Altera_Forum · ‎06-22-2009

Normally the best thing to do to improve FMax is to increase the pipelining in the design. For max speed, you want no more than a single LUT between 1 register and the next.

Altera_Forum · ‎06-22-2009

I have already optimized my design by adding registers to break the critical path between to registers , as a result of that, after placement step in quartus a message say me that :

Info: Estimated most critical path is memory to register delay of 5.293 ns

Info: Total cell delay = 2.658 ns ( 50.22 % )

Info: Total interconnect delay = 2.635 ns ( 49.78 % )

which is near of my goal of 5ns (200MHZ) , so for me it's good

BUT ! after the routing step the critical path is near of 6.3 ns and is made of 20% cell delay and 80% IC delay .... how can I avoid this ?

thanks

Altera_Forum · ‎06-22-2009

You are targetting Fmax of 200MHz and for your device you should get it readily unless your chip is really full. You can try the seed value if you don't want any redesign headaches.

Your thoughts about most critical path are not clear. The breakup into cell delay and interconnect delay doesn't help much in localising the problem. It may not be localised in the first place as floating timing violation may occur when chip reaches its limit.

I am not sure what you mean by (after routing...) I thought the timing analyser reports on issues after routing anyway.

Altera_Forum · ‎06-22-2009

for kaz,

I don't understand => "You can try the seed value if you don't want any redesign headaches".

"I am not sure what you mean by (after routing...)" =>

during the fitter there are two main steps : the mapping (place) and routing (route) , at the end of the first one quartus informs me that the critical path takes 5.2ns, and after the routing the critical path takes 6.3ns (mainly due of interconnect delay).

Altera_Forum · ‎06-22-2009

Ideally if your problem is localised to part of design then you need to tackle it there.

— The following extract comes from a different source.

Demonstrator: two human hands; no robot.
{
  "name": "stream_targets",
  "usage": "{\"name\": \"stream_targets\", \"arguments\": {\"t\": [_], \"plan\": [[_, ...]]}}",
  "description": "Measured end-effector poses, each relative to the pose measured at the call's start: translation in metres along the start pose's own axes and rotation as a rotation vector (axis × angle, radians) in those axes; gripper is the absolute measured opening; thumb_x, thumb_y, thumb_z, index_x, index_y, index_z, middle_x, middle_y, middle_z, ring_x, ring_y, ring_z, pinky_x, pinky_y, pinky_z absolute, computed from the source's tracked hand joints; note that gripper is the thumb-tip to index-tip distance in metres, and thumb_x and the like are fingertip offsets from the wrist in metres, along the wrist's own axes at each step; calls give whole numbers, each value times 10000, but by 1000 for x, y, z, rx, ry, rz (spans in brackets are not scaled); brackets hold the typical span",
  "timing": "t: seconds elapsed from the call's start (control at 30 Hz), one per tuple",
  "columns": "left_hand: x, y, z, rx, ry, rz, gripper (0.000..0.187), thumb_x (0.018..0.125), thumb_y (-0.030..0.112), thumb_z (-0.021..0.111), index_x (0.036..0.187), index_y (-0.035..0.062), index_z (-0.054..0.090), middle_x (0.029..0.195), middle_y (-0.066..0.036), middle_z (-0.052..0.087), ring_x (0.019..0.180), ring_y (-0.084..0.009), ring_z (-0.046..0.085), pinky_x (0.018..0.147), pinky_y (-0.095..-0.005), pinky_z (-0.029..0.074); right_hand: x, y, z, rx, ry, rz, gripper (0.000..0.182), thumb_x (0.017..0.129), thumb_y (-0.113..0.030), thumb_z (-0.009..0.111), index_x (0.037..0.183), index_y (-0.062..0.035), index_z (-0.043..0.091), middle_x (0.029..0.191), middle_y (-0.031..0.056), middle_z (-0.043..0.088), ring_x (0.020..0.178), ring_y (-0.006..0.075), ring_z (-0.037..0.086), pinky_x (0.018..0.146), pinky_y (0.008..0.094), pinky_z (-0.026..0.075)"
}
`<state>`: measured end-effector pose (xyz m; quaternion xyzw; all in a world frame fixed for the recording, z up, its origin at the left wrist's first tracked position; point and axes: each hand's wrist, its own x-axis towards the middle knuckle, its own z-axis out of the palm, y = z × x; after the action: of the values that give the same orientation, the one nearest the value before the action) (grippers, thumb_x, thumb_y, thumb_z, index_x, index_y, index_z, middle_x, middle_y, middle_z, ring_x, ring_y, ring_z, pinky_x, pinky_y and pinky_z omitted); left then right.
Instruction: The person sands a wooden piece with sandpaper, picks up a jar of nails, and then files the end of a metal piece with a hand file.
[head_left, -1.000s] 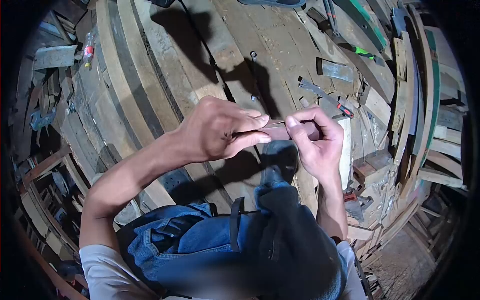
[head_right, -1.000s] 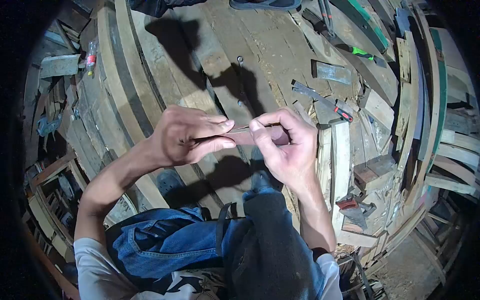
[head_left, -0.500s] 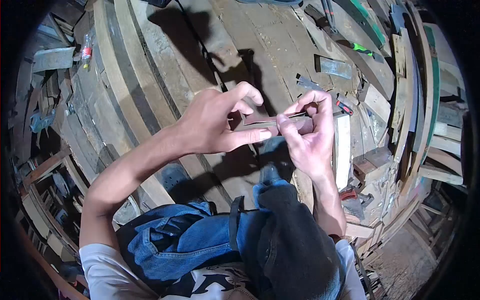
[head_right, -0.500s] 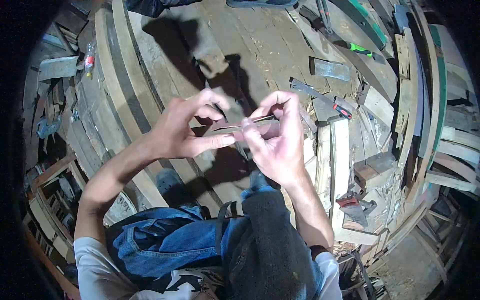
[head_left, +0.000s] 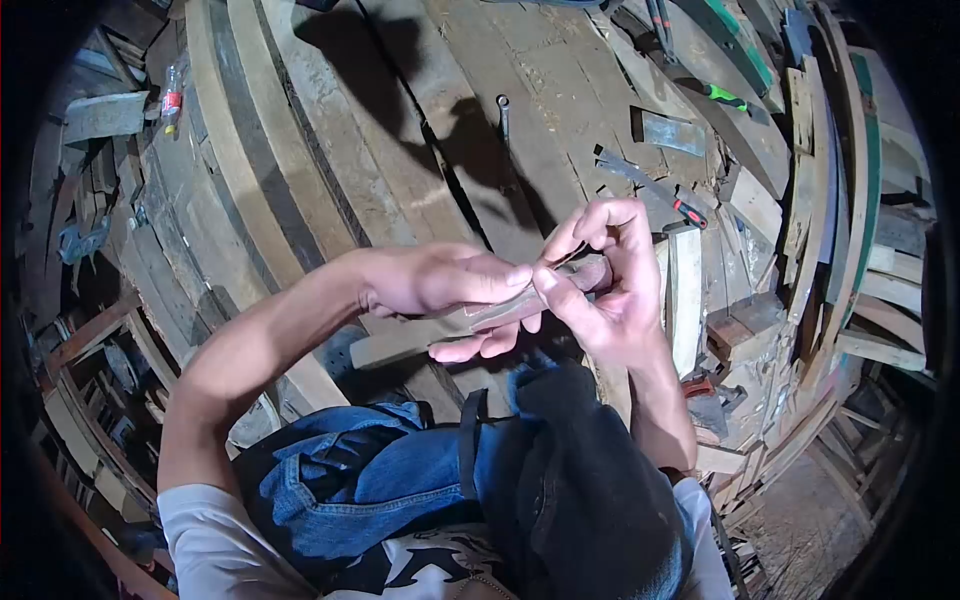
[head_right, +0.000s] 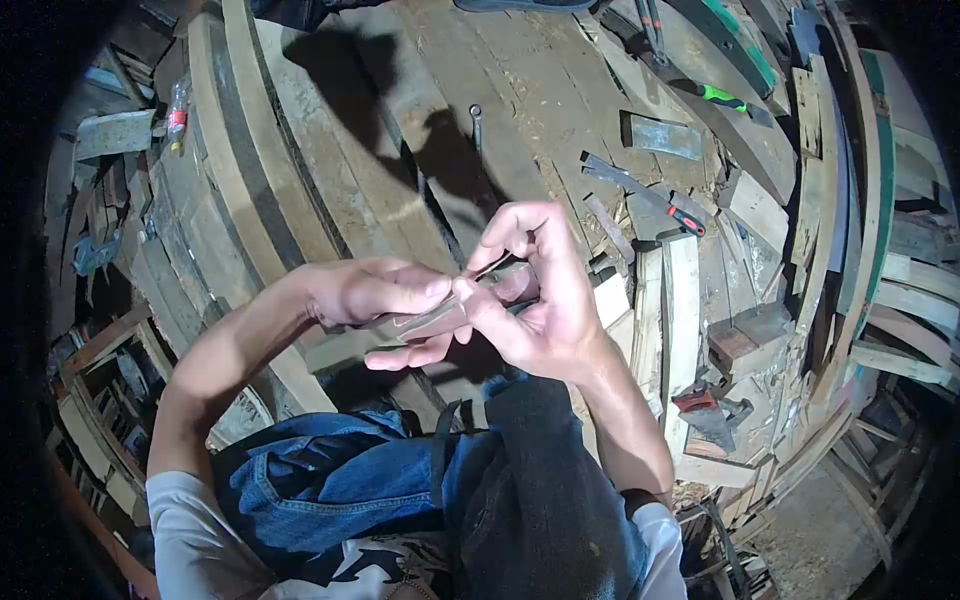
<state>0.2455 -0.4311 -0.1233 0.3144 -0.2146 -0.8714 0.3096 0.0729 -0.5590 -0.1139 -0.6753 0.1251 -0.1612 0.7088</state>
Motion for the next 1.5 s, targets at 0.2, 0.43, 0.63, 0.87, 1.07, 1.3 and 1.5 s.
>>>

If however you reached the limit of your chip and the violation is random then the seed can help.

When the fitter starts it uses a default random seed value. You can change this seed and it will have up to 10% effect on timing. It is somewhere in the fitter settings.

You can also run several seeds overnight or weekend using the Design space explorer(DSE)

edit: Don't forget life is always random(Darwin knew that first, I wonder if nature used some tool like DSE and how long will it take it to end up as a butterfly cell nucleus)

Altera_Forum · ‎06-22-2009

ok ,

I will try this

thanks

Altera_Forum · ‎06-22-2009

--- Quote Start ---

You are targetting Fmax of 200MHz and for your device you should get it readily

--- Quote End ---

yes indeed.

Altera_Forum · ‎06-22-2009

Routing is very, very seldom the problem. That doesn't mean it's not a large part, but the placement is usually the culprit. For obvious reasons, a spread out placement will cause long routes. (And to be honest, a spread placement is usually caused by a spread design, i.e. something like a mux that might feed multiple components in a device).

Can you list the path details of placement and routing(from TimeQuest, do report_timing with the -file "file.txt" option), or make your own if using TAN. Also, right-click on the path in TimeQuest, Locate -> Chip Planner, and then click the Expand button to see the actual routing. I'm curious if it's pretty much the Manhattan Distance, or pretty close. (Again, routing is almost always good, which is why this is strange). That's at least a good starting point...

Altera_Forum · ‎06-22-2009

my design uses a great amount of memory (M9K) close to 450 M9K, can it be the reason ?

Altera_Forum · ‎06-22-2009

Yes, but there are a ton of things that can cause the problem(it's seldom black-and-white). Using memories causes the routing congestion to go up, just like using any resource. One thing to look at in the fit report is routing utilization(average and peak). There's no perfect rule of thumb, but it would be worth posting. (If your path is using direct routes, then it's not a routing issue anyway).

If M9Ks are being used to build larger rams, then it can be a problem too. For example, if it was building an 18Kx72 RAM, for example, then your address bits would be fanning out to 144 M9Ks, and are naturally going to have long hops(unless logic is duplicated, either in the code, with directives or physical synthesis).

Altera_Forum · ‎06-22-2009

When I face speed problems due to crowded logic then memory blocks rescue me. For a given functionality it means less routing...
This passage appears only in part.